▶ [EXERCISE PROMPT]: Transcribe nothing except the lines below that run from the one with "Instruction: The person" to the one with "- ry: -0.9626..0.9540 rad", ends included, and do not copy any picture.

SOURCE INFORMATION: Begin

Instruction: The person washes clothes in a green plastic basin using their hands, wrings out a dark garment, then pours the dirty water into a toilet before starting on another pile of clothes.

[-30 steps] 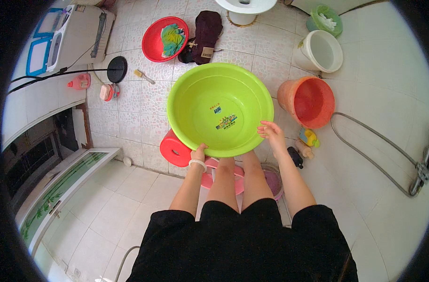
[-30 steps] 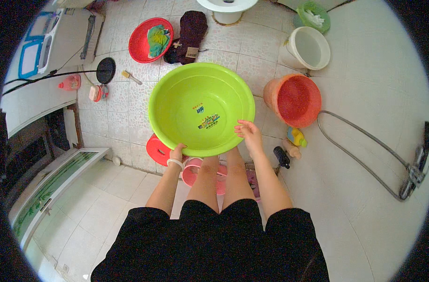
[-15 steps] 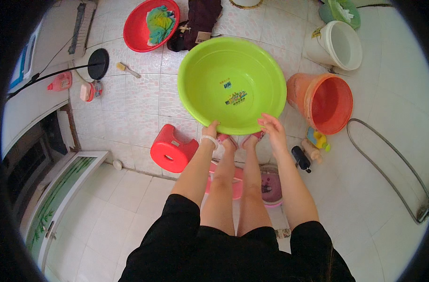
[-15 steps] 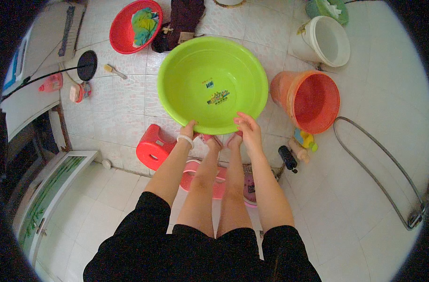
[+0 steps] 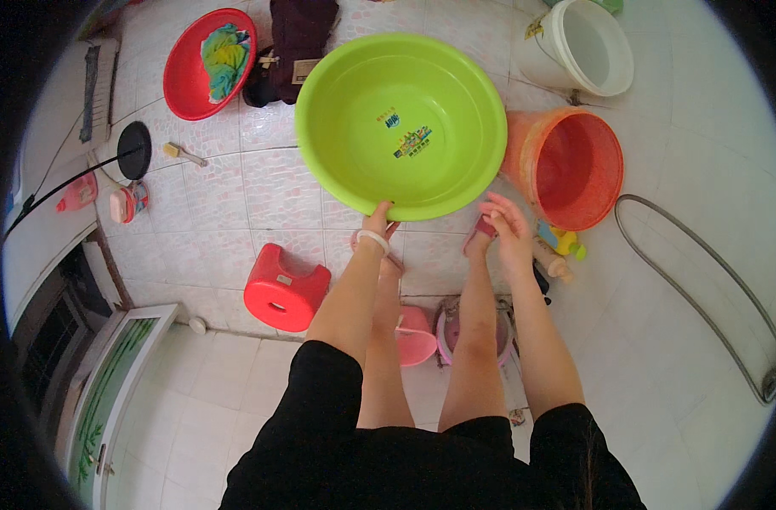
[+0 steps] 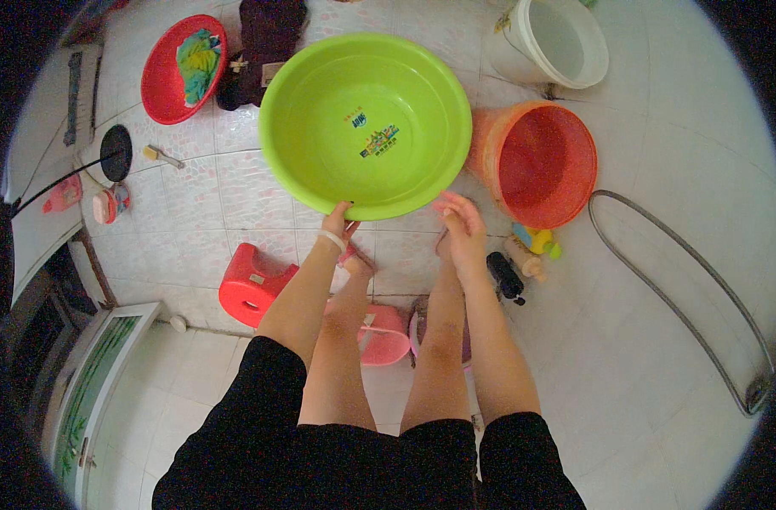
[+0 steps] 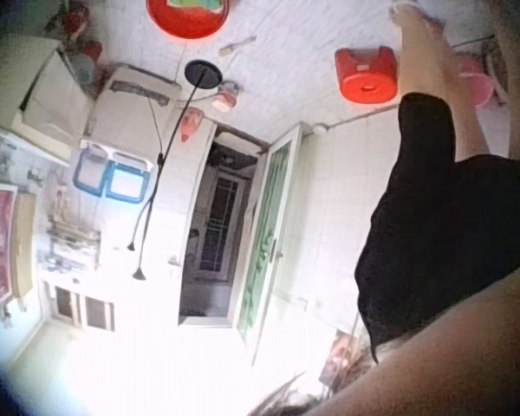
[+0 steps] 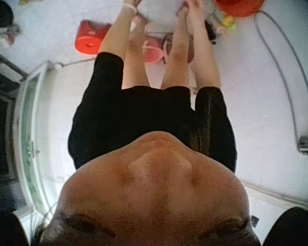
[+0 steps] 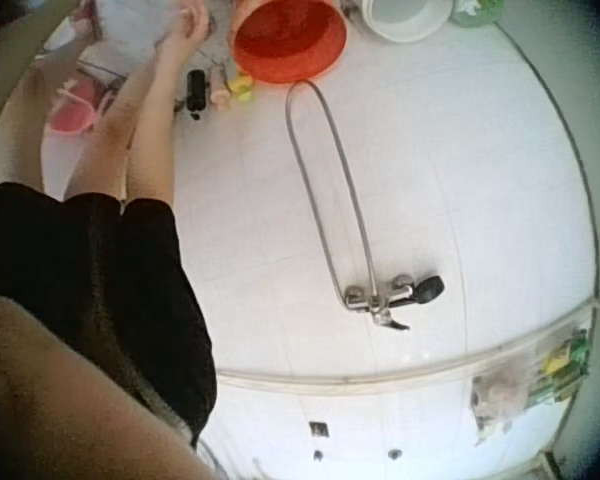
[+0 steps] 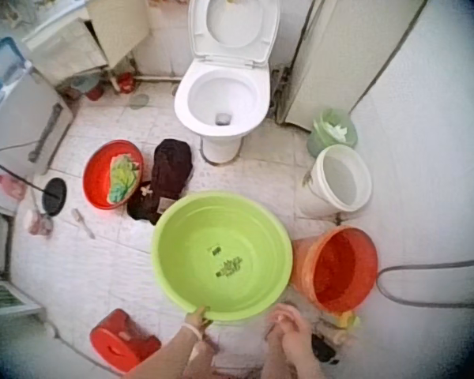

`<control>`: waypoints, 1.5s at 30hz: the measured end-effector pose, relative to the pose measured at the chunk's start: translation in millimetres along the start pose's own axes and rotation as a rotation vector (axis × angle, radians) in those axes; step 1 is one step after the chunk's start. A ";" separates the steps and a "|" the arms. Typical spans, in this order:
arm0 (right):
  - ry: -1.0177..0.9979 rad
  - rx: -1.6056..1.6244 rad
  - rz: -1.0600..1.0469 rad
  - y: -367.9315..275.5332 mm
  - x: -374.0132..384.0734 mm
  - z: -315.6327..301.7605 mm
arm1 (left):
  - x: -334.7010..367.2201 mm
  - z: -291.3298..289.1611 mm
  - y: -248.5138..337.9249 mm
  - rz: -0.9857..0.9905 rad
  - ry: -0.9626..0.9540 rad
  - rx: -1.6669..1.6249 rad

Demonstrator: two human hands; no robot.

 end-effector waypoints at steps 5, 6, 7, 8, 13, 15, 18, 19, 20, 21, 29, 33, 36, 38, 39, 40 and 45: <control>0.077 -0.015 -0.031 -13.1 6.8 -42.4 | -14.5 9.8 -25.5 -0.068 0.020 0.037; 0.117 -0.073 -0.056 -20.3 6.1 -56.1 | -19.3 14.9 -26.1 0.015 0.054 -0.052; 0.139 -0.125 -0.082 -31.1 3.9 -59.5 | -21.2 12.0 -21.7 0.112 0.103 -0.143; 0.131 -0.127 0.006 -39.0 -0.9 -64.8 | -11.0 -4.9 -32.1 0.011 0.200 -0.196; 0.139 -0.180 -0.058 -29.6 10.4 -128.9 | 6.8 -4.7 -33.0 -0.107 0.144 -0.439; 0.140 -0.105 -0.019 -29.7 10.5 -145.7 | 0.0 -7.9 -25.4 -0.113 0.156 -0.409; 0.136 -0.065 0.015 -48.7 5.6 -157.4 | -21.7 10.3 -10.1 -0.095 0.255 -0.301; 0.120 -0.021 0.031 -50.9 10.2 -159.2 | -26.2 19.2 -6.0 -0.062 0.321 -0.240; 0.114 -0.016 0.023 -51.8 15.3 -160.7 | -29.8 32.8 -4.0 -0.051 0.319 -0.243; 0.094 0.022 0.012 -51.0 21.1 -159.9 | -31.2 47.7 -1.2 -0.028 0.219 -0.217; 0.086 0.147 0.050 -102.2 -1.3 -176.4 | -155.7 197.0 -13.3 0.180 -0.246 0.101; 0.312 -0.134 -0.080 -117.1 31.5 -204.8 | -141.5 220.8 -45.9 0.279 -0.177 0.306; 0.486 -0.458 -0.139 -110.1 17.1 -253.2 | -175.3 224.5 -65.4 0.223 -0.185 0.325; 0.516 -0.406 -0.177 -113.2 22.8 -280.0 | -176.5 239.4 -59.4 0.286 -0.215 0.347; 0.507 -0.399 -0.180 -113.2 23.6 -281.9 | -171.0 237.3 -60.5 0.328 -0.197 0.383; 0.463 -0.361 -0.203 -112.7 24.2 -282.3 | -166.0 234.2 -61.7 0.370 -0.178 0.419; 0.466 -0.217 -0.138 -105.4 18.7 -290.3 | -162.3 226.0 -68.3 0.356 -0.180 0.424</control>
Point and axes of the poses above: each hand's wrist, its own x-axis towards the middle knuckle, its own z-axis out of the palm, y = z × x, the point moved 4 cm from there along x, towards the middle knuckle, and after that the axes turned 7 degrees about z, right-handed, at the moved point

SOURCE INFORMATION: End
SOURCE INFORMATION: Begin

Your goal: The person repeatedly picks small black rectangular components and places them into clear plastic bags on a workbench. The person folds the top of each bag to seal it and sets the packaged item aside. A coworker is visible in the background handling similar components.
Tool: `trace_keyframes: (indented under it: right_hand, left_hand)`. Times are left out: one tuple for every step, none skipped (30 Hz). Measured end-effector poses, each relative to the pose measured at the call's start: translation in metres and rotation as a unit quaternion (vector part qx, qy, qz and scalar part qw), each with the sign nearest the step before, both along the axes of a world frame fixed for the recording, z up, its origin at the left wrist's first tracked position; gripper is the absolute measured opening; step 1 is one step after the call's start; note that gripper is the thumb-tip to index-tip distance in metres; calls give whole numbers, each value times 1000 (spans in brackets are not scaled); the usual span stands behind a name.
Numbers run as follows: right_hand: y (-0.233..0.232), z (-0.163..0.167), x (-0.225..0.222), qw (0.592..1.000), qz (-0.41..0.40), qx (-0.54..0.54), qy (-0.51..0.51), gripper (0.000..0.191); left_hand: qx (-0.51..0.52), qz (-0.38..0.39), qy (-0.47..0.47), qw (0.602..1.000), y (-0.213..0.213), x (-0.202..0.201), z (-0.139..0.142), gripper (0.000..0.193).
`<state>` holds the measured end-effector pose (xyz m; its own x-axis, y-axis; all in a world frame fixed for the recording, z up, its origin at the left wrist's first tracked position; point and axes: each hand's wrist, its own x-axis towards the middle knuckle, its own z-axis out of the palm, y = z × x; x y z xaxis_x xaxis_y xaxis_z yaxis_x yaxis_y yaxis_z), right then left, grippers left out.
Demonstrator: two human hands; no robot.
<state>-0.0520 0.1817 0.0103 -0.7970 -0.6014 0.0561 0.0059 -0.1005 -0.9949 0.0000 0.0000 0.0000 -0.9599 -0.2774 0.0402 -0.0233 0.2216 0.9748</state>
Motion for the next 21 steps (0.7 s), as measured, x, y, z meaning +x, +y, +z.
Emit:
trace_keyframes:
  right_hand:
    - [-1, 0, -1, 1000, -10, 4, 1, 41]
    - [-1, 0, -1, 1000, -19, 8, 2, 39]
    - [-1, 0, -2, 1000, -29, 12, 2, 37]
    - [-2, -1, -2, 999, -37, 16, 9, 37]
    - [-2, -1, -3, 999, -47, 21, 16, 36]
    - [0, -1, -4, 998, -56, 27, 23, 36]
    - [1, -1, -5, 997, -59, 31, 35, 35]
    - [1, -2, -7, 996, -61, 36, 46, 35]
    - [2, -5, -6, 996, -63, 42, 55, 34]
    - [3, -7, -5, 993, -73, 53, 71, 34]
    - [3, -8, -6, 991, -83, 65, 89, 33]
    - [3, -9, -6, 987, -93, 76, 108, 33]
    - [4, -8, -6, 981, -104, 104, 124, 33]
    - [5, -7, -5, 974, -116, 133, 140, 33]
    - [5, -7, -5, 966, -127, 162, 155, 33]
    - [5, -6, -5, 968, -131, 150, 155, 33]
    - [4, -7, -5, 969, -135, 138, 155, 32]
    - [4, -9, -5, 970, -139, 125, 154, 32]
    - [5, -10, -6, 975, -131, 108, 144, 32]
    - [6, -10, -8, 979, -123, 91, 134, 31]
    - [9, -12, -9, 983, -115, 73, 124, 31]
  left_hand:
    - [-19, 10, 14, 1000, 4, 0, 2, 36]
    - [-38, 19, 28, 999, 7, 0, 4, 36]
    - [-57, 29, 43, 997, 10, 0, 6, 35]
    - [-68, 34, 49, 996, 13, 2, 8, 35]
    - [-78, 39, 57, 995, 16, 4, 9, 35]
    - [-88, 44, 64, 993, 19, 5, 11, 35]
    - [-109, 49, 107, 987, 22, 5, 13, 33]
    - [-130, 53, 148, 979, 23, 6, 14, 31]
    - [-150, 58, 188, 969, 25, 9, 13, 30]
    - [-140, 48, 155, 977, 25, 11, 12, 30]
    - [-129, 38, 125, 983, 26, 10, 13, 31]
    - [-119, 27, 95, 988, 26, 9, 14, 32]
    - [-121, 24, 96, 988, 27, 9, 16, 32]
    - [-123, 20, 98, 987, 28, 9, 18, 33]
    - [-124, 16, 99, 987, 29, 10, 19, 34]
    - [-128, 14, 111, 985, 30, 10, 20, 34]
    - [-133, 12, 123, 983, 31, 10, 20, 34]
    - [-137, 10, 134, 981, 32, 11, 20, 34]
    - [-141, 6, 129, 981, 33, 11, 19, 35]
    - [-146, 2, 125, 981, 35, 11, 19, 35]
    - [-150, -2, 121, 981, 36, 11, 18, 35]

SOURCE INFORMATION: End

▶ [FINISHED TASK]:
Instruction: The person washes clothes in a green plastic basin using their hands, wrings out a dark garment, then pours the dirty water into a toilet before starting on another pile of clothes.

[-30 steps] 
[-30 steps] 
[-15 steps] 
[-15 steps] 
[+0 steps] 
[+0 steps] 
[+0 steps] 
[+0 steps] 
[+0 steps] 
[+0 steps] 

`<control>`: waypoints, 1.5s at 30hz: the measured end-effector pose, relative to the pose measured at the chunk's start: translation in millimetres along the start pose's own axes and rotation as a rotation vector (axis × angle, radians) in those axes; step 1 is one step after the chunk's start. A ";" separates the steps and a "|" the arms. Typical spans, in this order:
arm0 (right):
  - ry: -1.0177..0.9979 rad
  - rx: -1.6056..1.6244 rad
  - rz: -1.0600..1.0469 rad
  - y: -367.9315..275.5332 mm
  - x: -374.0132..384.0734 mm
  - z: -315.6327..301.7605 mm
arm1 (left):
  - x: -334.7010..367.2201 mm
  - z: -291.3298..289.1611 mm
  - y: -248.5138..337.9249 mm
  - rz: -0.9857..0.9905 rad
  - ry: -0.9626..0.9540 rad

Nothing further remains to be added to the answer.